Halloween Costume ideas 2015
loading...

Indonesia Di Tepi Jurang; Negara Terpuruk, Hutang Menumpuk, Aset Terkeruk

AMP - Indonesia memang telah merdeka dari penjajahan fisik negara-negara asing. Meskipun demikian, proses intervensi dan dominasi asing dalam berbagai aspek di negeri ini baik dalam aspek politik, ekonomi, hukum dan sosial justru makin kuat. Kerugian dan kerusakannya juga jauh lebih parah dibandingkan dengan penjajahan fisik masa lalu. Ironis, banyak pihak termasuk pemimpin negeri ini, sadar atau tidak, telah menjadi bagian yang membantu proses penjajahan tersebut. Utang luar negeri melonjak sementara kesejahteraan masyarakat masih jauh dari harapan. Ironis!, dari waktu ke waktu kekuatan bangsa ini terus merosot karena perekonomian dikuasai kekuatan asing.

Ketika negara sudah tidak lagi independen dan berjalan sesuai dengan arahan asing, inilah wujud nyata penjajahan atau imperialisme. Melalui penjajahan gaya baru atau neoimperialisme inilah, Barat mencengkeram negara Dunia Ketiga, termasuk Indonesia. 

Seperti dilansir situs resmi bank Indonesia (www.bi.go.id), Utang Luar Negeri (ULN) Indonesia pada Mei 2016 tercatat sebesar USD314,3 miliar atau melambat 3,7%. Berdasarkan jangka waktu asal, utang luar negeri berjangka panjang menyusut, dan utang luar negeri berjangka pendek masih mengalami penurunan.

Menurut Analis Asosiasi Ekonomi Politik Indonesia (AEPI), Dani Setiawan mengungkapkan, bahwa keinginan pemerintah yang melakukan penambahan utang sebesar Rp 605,3 triliun pada tahun awal tahun 2016 hanya akan menambah sulit perekonomian dan menambah beban bagi rakyat Indonesia. “Negara yang bergantung pada utang sudah pasti perekonomiannya tidak sehat,” ungkapnya di Jakarta, Sabtu (2/1/2016).

Bank Indonesia (BI) melaporkan utang luar negeri (ULN) Indonesia pada akhir kuartal I-2016 sebesar 316 miliar dollar AS, atau tumbuh 5,7 persen secara tahunan. Jika dihitung dengan kurs Rp. 13.278,-/dolar, maka hutang tersebut telah setara dengan 4.195 triliun rupiah lebih.

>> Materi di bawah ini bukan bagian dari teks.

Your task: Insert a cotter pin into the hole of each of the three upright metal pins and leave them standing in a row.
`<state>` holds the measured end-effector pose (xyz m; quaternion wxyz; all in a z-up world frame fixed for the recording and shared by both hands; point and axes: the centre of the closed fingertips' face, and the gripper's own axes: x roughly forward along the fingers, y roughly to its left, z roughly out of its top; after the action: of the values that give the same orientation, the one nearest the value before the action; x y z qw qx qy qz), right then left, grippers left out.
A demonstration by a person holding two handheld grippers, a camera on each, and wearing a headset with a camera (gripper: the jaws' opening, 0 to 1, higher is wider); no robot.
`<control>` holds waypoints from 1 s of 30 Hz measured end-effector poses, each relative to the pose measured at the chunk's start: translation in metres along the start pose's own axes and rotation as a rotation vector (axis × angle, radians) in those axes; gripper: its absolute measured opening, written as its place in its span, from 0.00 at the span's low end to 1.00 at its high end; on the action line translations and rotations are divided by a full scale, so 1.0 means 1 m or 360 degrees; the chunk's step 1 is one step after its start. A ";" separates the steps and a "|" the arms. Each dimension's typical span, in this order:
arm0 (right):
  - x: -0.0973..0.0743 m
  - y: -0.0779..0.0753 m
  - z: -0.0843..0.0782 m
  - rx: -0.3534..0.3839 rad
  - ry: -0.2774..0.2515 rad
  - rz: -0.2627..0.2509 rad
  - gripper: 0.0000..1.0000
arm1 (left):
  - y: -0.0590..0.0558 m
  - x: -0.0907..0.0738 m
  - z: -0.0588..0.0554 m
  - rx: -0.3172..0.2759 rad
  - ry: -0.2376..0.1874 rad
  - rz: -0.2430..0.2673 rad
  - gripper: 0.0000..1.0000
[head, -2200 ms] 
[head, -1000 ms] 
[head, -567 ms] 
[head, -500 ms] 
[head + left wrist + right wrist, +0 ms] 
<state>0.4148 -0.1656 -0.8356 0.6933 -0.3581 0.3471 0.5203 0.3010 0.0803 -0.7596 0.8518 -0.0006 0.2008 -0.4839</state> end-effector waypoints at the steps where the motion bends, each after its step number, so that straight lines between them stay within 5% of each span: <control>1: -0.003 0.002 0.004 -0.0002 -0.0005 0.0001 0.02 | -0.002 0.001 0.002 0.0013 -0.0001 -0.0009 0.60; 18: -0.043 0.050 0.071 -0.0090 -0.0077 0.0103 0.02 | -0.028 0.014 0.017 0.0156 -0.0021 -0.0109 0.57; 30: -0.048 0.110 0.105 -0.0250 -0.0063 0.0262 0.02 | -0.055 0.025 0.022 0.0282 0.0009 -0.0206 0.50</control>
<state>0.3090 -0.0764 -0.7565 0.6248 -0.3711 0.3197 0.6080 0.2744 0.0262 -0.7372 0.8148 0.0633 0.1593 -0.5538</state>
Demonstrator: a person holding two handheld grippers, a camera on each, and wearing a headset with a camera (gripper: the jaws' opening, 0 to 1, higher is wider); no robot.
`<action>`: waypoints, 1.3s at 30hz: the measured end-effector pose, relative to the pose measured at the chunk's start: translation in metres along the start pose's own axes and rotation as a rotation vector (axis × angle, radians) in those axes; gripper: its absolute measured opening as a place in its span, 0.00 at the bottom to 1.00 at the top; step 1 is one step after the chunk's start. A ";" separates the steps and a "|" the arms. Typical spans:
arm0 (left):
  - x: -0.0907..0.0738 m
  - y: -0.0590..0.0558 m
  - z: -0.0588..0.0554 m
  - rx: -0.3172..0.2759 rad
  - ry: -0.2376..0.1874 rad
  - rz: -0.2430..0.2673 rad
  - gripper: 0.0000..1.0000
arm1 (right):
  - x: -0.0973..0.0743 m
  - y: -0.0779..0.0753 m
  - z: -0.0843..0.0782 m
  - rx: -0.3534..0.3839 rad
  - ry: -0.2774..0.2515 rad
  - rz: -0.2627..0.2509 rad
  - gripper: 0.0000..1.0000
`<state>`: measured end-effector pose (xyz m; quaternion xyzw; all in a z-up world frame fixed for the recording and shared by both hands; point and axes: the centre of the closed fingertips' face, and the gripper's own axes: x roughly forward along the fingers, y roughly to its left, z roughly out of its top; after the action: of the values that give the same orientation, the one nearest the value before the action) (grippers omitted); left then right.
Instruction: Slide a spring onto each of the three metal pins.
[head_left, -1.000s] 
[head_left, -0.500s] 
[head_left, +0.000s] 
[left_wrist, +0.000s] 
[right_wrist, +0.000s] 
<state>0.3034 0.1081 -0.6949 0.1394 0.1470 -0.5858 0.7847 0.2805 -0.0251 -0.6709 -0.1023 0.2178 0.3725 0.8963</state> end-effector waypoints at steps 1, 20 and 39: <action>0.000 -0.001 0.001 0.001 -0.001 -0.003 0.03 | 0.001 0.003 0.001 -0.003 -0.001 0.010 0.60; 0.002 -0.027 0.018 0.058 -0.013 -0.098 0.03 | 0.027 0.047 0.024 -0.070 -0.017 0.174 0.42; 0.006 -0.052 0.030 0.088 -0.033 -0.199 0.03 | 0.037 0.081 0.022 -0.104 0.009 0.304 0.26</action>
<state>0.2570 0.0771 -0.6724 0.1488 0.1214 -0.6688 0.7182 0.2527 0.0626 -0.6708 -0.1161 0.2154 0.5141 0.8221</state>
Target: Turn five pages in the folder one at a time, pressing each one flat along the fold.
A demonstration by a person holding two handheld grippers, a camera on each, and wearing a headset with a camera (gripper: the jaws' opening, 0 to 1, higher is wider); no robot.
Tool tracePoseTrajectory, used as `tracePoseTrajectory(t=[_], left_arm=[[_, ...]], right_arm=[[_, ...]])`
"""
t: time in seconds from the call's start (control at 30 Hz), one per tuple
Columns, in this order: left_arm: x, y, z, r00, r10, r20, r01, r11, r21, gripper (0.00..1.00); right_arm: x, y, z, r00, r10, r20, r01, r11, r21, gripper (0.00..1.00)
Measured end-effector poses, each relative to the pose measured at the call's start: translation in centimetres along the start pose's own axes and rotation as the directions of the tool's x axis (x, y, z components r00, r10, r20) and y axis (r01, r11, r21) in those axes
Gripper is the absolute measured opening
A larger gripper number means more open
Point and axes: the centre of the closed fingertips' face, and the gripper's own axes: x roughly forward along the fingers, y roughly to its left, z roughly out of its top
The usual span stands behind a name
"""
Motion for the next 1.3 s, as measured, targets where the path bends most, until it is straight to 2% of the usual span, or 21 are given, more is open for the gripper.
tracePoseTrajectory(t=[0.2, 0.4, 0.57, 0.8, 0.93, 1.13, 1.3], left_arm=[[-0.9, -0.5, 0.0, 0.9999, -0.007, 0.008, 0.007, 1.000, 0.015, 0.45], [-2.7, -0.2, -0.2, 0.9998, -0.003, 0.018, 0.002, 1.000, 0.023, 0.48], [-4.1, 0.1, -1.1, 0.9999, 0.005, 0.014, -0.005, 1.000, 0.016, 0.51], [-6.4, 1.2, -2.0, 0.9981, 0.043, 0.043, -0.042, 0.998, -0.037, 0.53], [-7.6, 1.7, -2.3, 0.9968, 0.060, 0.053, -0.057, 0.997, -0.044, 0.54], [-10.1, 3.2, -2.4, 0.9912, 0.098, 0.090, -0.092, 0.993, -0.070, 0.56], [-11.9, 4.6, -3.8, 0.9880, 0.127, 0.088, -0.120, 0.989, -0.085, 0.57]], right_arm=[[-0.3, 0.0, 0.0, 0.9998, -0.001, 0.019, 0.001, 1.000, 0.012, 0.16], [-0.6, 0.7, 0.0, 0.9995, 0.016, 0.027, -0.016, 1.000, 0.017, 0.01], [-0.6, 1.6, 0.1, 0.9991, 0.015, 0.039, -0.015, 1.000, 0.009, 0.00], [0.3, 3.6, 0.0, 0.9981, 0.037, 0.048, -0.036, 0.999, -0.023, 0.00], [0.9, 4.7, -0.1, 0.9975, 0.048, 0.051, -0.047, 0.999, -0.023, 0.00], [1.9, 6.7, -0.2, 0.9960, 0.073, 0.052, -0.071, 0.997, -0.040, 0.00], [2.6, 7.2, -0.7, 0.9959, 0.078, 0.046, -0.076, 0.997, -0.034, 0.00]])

Berdasarkan rincian tenor, ULN jangka panjang tercatat meningkat, sementara ULN jangka pendek menurun. Jika ditilik kelompok peminjam, ULN sektor publik tercatat meningkat, sementara ULN sektor swasta menurun. Rasio ULN terhadap Produk Domestik Bruto (PDB) pada akhir kuartal I-2016 tercatat sebesar 36,5 persen, meningkat dari 36 persen pada akhir kuartal IV 2015. ULN jangka panjang pada akhir kuartal I-2016 nilainya mencapai 277,9 miliar dollar AS (87,9 persen dari total ULN) atau naik 7,9 persen dari periode yang sama tahun sebelumnya. Untuk ULN berjangka pendek pada akhir kuartal I-2016 tercatat sebesar 38,1 miliar dollar AS atau turun 8,4 persen (kompas.com, 17/05/16).

Hutang negara membludak, statistik membuktikan bahwa aset pengelolaan sumber daya alam (SDA) di Indonesia di kendalikan oleh 80 persen perusahaan negara luar. Perusahaan pertambangan emas, perak, dan tembaga milik Freeport Mc Moran asal Amerika sudah bercokol hampir 32 tahun. Mengeruk sedalam-dalamnya hasil bumi yang bisa dikeruk yang kemudian meninggalkan ratusan kawah dan tanah tandus. Ironis!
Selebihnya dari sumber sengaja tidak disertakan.